Thursday, February 10, 2011

Animated Clip Art Of Detegent

... and the IMF says the mea culpa ....

Il Fondo monetario ha fallito clamorosamente nel lanciare l'allarme sui rischi che hanno portato alla crisi globale, anche a causa his support for regulatory policies and practices in the field of finance were among the causes of the crisis.
The harsh criticism of the conduct of the Fund, as too influenced by the great industrial countries, are contained in a report released yesterday by the office of the independent evaluation of the IMF. The head of the Washington, Dominique Strauss-Kahn, having agreed to do a "mea culpa", but added that some of the failures that led to the failure of the security operations have been partially corrected by the reforms undertaken by the Fund after the crisis and for strengthening surveillance, especially preventive and a greater attention to the soundness of financial systems.
Curiously, the report comes shortly after the complaint of former IMF chief economist, Raghuram Rajan (in an article in Il Sole 24 Ore on Tuesday), the inability of economists to predict the crisis: its Rajan was among the few, in 2005, to alert to the possibility of a serious crisis, but his actions had little echo in the official pronouncements of the Fund.
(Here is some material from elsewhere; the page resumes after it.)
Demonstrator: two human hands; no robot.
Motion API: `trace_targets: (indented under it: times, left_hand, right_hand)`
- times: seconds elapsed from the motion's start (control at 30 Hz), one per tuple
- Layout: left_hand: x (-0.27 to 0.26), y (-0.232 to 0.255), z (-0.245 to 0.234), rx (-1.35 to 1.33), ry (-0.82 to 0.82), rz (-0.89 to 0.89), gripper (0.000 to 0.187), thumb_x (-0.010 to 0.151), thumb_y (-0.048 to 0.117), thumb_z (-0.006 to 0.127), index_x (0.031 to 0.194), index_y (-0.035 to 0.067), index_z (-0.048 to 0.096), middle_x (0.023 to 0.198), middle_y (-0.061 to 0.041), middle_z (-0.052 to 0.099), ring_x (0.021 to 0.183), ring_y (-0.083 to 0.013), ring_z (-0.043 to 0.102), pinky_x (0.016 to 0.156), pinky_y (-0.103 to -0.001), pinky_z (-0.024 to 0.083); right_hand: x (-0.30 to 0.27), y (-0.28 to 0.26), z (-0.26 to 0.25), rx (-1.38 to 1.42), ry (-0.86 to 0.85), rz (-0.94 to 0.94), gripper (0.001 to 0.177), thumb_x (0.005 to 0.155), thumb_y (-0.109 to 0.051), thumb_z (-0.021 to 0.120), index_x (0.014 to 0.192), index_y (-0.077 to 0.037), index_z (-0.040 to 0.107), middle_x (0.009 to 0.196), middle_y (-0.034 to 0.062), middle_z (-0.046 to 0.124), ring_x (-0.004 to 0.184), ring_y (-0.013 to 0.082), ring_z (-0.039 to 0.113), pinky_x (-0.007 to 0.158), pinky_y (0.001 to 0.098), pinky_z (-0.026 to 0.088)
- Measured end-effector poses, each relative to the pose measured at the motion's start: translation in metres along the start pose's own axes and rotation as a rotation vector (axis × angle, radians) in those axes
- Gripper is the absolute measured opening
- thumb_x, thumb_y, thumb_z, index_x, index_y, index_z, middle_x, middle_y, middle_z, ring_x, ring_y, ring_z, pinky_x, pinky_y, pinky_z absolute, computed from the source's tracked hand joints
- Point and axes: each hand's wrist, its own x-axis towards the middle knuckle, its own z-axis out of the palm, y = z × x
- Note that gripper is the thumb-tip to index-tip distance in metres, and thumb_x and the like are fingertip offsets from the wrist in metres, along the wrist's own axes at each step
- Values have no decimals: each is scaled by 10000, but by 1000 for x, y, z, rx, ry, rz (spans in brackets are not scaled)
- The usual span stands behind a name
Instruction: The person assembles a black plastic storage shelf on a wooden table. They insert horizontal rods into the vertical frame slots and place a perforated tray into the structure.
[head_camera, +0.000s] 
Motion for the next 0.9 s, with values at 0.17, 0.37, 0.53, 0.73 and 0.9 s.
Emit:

These are sometimes softened to avoid conflicts with the most important member countries.
IMF's ability to correctly identify the increasing risks has been hampered, inter alia, the report said, the belief that a severe financial crisis in developed countries was unlikely. The Fund considered that financial markets were fundamentally sound and the big banks are able to tackle the most predictable: this has led to reducing the sense of urgency in resolving dangerous situations. The report is particularly critical of the procedures for IMF bilateral surveillance conducted on U.S. and UK, where financial systems have also revealed massive flaws. Months after the outbreak of the crisis, the collapse of Lehman nell'immimenza, the Fund had stated that "the worst is over." The document gives a specific analysis of the U.S. financial innovation and optimism of the Fund and the delay in identifying risks. Often, according to the report, the establishment of Washington has embraced the views of the American authorities, especially the Federal Reserve, in defense of U.S. big business.
In past years, the study said, the IMF has rightly insisted on the danger of global imbalances, but was unable to connect to systemic risks for the financial sector.
Industrial countries, among others, were not included in the exercise to identify vulnerabilities dppo the Asian crisis started in the late 90's. Developing countries have repeatedly complained about the two weights and two measures of IMF surveillance, often against their harsh economic policies, but much milder against the major economies advanced.